# Task statement
Search the entries for the word "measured". Copy every line where it turns up.

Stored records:

- Opening Delimiter -

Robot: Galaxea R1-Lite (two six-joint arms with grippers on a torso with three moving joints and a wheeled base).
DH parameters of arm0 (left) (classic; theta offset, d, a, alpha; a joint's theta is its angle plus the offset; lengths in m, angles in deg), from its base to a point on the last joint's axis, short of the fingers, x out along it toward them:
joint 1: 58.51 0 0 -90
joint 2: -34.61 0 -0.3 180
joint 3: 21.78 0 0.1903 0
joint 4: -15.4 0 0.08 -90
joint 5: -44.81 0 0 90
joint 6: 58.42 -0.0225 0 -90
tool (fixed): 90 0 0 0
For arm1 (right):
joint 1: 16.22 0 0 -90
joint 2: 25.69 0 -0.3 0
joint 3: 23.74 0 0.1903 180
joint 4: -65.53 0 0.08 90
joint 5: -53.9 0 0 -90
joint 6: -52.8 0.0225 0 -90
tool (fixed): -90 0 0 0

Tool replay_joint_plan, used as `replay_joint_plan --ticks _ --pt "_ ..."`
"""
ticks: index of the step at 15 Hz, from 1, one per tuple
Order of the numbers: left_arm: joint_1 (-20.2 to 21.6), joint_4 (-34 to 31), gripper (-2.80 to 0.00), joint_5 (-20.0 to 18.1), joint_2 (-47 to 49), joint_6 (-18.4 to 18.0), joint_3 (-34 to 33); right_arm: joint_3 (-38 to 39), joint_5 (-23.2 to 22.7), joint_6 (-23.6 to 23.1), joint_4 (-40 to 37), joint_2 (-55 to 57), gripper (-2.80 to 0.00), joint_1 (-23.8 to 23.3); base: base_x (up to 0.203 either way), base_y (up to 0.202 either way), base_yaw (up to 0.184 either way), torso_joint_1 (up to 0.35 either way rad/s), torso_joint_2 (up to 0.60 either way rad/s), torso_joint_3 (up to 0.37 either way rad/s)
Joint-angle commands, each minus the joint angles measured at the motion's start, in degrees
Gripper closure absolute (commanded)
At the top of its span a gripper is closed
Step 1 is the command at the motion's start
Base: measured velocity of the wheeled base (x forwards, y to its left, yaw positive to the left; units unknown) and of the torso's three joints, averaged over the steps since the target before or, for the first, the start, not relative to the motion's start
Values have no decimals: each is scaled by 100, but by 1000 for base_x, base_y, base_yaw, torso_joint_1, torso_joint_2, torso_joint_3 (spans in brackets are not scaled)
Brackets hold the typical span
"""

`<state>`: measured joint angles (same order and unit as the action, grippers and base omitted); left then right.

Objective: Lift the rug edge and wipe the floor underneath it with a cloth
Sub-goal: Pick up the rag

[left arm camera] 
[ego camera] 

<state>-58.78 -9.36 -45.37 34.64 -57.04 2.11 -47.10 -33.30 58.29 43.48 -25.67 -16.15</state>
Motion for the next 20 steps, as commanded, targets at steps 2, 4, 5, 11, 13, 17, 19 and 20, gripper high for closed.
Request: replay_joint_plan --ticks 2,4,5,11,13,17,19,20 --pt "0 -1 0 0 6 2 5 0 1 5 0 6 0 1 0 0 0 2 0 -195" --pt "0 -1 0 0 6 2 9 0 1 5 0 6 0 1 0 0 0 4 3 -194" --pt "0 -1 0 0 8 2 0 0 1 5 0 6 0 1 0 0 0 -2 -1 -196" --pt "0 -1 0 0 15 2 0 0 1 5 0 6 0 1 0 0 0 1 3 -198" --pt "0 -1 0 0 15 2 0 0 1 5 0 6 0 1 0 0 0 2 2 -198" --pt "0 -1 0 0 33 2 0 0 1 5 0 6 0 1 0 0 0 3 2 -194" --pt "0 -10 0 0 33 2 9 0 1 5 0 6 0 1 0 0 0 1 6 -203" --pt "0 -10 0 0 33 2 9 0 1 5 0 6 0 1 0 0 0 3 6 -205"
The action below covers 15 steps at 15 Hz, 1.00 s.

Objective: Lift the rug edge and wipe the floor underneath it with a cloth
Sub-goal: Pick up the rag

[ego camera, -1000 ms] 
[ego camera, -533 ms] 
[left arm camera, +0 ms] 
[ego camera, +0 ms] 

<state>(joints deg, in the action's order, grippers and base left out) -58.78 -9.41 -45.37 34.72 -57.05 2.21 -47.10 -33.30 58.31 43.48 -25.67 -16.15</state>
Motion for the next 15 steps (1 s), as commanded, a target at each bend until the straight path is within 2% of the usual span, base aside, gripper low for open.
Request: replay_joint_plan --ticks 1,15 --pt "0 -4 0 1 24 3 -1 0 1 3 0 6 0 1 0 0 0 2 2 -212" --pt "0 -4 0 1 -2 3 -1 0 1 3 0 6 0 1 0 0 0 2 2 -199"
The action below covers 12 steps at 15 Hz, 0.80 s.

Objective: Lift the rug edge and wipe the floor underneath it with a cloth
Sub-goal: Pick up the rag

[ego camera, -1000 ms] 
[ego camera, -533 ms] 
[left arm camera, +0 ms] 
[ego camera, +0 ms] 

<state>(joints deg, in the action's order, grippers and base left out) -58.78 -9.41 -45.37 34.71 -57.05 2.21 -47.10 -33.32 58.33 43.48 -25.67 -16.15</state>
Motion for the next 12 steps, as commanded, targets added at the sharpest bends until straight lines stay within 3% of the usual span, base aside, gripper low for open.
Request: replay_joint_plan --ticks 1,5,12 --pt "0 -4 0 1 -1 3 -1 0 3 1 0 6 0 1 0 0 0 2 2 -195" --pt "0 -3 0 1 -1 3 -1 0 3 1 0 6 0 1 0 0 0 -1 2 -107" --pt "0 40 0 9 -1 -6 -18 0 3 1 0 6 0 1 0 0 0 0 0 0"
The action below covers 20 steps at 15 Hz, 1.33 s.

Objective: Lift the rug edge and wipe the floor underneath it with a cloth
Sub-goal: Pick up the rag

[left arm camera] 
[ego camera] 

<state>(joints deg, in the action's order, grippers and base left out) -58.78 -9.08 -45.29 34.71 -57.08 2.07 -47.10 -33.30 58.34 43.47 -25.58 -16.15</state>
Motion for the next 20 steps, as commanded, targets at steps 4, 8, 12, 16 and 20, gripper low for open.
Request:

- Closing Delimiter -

# Written response
Joint-angle commands, each minus the joint angles measured at the motion's start, in degrees
Base: measured velocity of the wheeled base (x forwards, y to its left, yaw positive to the left; units unknown) and of the torso's three joints, averaged over the steps since the target before or, for the first, the start, not relative to the motion's start
`<state>`: measured joint angles (same order and unit as the action, grippers and base omitted); left then right.

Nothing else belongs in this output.